Re: [eigen] Slow matrix-matrix multiply

For small dynamic-sizes matrices, I agree there is room for
optimization. However, for small fixed-sizes matrices, Eigen should
already be at least as fast as a naive implementation.

I can also reproduce the performance drop with linux/gcc-4.7. However,
the generated assembly in both cases are extremely similar (see the
attached files), with even an advantage to Eigen with only 18
additions compared to 27 for custom_gemm. Frankly, I cannot explain
the perf difference.

Side note: it's amazing to see how compilers became good at loop
unrolling. Clearly, this was not the case at the time we started


On Tue, Apr 2, 2013 at 10:26 AM, Christoph Hertzberg
wrote:
> On 02.04.2013 03:21, Sameer Agarwal wrote:
>> We replaced one of the more frequently called eigen expressions with a
>> simple three loop GEMM implementation (with some template sizing tricks)
>> and it instantly gives us >10% speedups. Doing the same to two other GEMM
>> expressions givs us an overall 30% speedup.

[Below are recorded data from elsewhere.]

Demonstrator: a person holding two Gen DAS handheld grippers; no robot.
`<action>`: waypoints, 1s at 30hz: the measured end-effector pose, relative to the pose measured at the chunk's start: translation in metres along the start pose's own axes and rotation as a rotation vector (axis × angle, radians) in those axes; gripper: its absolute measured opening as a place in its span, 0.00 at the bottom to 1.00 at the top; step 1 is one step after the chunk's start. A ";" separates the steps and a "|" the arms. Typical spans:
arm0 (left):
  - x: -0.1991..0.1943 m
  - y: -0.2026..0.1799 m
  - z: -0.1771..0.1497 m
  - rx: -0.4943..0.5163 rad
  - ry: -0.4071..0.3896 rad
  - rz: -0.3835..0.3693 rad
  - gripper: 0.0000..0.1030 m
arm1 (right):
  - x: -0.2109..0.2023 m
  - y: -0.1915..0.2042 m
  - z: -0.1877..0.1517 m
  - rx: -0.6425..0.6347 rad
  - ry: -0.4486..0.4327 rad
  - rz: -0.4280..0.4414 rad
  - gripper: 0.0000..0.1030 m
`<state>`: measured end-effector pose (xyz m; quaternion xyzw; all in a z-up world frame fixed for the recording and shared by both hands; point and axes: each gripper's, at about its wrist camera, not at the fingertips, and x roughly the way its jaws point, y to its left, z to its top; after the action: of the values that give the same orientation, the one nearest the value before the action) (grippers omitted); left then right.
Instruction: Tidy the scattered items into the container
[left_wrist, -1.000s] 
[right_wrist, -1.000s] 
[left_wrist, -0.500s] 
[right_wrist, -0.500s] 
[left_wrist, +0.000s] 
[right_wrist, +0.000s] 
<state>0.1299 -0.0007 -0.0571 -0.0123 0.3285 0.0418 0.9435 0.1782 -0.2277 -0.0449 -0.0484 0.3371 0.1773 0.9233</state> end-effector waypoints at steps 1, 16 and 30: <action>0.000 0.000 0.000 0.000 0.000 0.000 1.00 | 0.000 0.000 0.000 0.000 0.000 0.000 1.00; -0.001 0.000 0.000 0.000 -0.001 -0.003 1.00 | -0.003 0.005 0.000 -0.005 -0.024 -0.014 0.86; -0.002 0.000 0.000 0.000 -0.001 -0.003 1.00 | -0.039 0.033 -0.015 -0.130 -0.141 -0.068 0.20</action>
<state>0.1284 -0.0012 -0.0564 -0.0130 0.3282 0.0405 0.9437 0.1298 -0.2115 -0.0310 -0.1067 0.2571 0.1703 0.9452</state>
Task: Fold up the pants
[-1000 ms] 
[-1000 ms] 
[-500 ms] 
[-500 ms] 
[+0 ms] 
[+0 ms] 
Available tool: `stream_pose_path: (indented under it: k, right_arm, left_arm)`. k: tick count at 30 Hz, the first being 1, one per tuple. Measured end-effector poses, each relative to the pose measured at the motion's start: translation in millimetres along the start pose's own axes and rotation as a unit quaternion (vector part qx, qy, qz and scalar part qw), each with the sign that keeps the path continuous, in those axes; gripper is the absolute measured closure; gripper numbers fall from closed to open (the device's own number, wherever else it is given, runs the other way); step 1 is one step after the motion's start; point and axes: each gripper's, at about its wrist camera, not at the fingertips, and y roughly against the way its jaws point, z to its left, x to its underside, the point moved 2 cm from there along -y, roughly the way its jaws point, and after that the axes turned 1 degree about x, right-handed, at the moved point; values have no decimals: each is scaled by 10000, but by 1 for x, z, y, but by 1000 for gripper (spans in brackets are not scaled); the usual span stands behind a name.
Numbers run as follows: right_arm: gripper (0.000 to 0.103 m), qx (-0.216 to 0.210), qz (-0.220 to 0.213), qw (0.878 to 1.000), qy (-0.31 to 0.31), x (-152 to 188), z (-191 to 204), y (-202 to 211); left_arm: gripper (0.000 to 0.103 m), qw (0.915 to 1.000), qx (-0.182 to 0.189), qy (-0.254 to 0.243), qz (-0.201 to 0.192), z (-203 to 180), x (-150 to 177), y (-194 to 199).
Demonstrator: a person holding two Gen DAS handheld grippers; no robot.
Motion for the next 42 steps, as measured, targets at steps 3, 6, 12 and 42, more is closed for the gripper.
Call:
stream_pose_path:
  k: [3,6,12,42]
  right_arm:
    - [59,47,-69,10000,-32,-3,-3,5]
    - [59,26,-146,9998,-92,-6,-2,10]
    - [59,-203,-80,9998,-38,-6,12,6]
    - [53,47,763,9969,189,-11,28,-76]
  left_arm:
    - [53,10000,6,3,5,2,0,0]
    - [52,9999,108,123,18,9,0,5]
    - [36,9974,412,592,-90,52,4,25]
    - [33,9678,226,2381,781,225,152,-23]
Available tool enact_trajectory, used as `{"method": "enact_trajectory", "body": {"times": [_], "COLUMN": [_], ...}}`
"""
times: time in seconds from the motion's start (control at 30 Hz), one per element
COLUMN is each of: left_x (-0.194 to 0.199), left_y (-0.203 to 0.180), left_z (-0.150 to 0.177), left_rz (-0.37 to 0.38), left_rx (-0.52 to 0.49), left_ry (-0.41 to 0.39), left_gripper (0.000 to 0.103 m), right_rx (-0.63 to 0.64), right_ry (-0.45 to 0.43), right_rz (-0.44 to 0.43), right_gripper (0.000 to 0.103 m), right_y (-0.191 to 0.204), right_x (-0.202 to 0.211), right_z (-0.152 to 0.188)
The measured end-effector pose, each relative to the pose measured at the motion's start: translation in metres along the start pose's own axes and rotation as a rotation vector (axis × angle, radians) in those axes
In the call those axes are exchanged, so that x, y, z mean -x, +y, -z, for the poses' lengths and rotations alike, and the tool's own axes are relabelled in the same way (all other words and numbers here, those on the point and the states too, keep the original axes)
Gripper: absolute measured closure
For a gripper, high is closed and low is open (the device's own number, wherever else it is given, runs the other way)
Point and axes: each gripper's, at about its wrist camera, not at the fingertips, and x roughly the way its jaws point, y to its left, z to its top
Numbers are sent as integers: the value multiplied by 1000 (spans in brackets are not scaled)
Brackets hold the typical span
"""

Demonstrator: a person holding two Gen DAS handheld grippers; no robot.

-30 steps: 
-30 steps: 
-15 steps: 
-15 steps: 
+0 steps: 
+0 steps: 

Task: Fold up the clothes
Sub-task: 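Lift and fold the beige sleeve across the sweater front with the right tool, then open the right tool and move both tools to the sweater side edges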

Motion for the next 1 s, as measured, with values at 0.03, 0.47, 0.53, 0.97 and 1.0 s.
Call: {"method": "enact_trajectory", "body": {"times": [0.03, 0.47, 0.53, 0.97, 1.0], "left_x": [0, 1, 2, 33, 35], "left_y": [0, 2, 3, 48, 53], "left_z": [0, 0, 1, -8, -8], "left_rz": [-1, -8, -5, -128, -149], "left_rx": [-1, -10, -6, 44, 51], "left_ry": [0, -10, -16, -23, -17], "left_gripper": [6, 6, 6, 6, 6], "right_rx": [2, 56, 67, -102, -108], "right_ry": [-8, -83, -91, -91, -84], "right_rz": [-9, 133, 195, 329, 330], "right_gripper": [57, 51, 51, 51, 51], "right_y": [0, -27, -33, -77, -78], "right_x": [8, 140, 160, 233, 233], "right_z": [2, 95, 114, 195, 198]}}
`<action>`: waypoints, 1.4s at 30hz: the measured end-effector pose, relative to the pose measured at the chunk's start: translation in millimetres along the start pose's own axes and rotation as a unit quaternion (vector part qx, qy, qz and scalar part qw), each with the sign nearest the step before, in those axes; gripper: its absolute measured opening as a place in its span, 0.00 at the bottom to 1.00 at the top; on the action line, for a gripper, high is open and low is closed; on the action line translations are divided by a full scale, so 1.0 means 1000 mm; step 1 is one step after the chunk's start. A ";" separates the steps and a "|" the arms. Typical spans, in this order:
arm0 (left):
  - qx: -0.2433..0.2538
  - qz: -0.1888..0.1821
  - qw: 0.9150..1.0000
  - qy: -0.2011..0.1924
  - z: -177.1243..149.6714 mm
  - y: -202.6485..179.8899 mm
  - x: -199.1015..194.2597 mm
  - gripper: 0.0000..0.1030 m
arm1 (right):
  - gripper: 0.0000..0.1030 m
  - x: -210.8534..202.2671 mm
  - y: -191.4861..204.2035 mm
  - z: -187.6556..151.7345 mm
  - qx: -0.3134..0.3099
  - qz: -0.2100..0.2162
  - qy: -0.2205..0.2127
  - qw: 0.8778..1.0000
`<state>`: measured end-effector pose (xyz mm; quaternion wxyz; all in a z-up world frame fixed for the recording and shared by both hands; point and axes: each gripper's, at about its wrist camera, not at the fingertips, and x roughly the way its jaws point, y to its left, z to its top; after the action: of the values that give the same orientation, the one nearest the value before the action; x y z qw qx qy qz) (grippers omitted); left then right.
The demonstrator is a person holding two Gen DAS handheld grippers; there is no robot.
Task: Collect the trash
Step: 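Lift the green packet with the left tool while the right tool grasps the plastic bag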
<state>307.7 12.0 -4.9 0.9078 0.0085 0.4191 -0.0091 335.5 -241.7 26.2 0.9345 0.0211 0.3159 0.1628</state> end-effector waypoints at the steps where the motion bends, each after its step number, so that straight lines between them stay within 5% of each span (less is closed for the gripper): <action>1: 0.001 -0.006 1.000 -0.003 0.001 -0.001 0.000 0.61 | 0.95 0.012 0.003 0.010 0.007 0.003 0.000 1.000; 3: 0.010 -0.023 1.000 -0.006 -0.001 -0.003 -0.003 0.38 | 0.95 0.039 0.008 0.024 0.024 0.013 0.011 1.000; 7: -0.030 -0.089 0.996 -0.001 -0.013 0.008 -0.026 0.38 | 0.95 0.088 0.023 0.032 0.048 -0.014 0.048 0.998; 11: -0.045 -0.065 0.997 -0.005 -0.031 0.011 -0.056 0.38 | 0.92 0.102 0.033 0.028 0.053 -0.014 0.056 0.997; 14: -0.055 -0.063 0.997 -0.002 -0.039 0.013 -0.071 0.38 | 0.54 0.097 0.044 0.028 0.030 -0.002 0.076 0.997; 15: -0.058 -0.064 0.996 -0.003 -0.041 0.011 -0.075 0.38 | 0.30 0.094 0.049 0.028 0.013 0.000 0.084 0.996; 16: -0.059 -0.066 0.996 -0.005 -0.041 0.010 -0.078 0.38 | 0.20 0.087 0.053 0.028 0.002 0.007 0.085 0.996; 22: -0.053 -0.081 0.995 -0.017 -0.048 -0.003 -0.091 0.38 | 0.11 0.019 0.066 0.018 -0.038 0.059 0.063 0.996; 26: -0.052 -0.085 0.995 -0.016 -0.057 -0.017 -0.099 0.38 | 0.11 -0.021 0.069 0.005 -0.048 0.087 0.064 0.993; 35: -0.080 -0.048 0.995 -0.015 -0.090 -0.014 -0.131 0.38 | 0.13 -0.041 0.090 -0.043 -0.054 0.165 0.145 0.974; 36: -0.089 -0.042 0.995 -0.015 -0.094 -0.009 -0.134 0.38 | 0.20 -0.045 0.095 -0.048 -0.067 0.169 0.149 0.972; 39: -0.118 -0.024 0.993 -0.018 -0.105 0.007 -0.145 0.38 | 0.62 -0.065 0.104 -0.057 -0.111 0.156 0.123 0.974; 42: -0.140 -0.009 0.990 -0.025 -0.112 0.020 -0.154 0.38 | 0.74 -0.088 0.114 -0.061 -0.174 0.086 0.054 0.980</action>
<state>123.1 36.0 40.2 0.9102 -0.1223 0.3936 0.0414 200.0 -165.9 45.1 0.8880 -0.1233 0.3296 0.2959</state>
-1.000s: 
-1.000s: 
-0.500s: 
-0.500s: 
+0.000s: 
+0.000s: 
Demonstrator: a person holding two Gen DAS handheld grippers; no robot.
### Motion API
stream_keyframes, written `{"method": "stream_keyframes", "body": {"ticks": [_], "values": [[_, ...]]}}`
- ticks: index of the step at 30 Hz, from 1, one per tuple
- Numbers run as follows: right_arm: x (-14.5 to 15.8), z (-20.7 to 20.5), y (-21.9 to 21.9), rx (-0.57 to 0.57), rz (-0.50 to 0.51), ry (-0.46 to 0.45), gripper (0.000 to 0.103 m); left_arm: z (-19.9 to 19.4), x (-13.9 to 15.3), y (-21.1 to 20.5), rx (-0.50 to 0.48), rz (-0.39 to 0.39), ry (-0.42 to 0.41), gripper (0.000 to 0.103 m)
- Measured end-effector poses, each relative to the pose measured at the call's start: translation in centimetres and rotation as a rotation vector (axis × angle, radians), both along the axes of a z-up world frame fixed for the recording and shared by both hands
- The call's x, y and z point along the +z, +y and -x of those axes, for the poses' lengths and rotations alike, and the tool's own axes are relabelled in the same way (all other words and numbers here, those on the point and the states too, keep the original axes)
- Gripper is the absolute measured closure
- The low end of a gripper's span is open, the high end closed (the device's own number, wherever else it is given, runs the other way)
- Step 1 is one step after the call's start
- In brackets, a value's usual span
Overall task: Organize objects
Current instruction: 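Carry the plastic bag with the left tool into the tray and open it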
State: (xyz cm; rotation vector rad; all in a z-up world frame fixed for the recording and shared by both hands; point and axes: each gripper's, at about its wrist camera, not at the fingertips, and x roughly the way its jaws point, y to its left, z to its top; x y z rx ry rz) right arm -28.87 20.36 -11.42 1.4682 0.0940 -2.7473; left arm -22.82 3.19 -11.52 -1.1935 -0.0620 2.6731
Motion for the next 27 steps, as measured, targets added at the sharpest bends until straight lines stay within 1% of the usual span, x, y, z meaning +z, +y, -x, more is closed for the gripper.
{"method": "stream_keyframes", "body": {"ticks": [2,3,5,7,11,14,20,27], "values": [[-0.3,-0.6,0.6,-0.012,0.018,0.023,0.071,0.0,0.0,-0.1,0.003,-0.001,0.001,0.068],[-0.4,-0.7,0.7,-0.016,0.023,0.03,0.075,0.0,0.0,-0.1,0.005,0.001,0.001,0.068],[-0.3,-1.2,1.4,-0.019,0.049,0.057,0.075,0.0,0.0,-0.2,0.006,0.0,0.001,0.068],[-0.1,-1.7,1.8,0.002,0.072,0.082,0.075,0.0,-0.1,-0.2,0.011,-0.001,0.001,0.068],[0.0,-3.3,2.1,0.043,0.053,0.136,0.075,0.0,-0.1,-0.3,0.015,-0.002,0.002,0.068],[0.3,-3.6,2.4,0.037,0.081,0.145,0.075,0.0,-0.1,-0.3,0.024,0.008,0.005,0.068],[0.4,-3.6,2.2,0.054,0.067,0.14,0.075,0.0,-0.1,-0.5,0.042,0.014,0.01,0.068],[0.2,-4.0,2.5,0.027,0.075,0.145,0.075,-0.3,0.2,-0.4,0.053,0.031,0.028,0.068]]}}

The sizes of the matrices
>> involved is fairly small; in our benchmark, our matrices are of sizes 6x3,
>> 3x3, 3x6, and are sized at compile time.
> Yes, small matrices have very much room for optimization, see this bug:
> For small fixed sizes it should be possible to solve this with template
> specializations (i.e. fall back to text-book GEMM, if vectorization/blocking
> gives no benefit).
> Another thing that bugs me are that dynamic matrices (even if only one
> dimension is dynamic and the other fixed and small) always fall back to the
> generic matrix multiplication which is mostly optimized for very large
> products.
> Maybe it would be possible to fall back to a very simple "three loop GEMM"
> if the sizes are small. This could be checked at runtime or indicated by the
> user somehow (maybe configurable by a compile flag). If a program only uses
> small matrix products this might also reduce the binary size noticeably.
> Christoph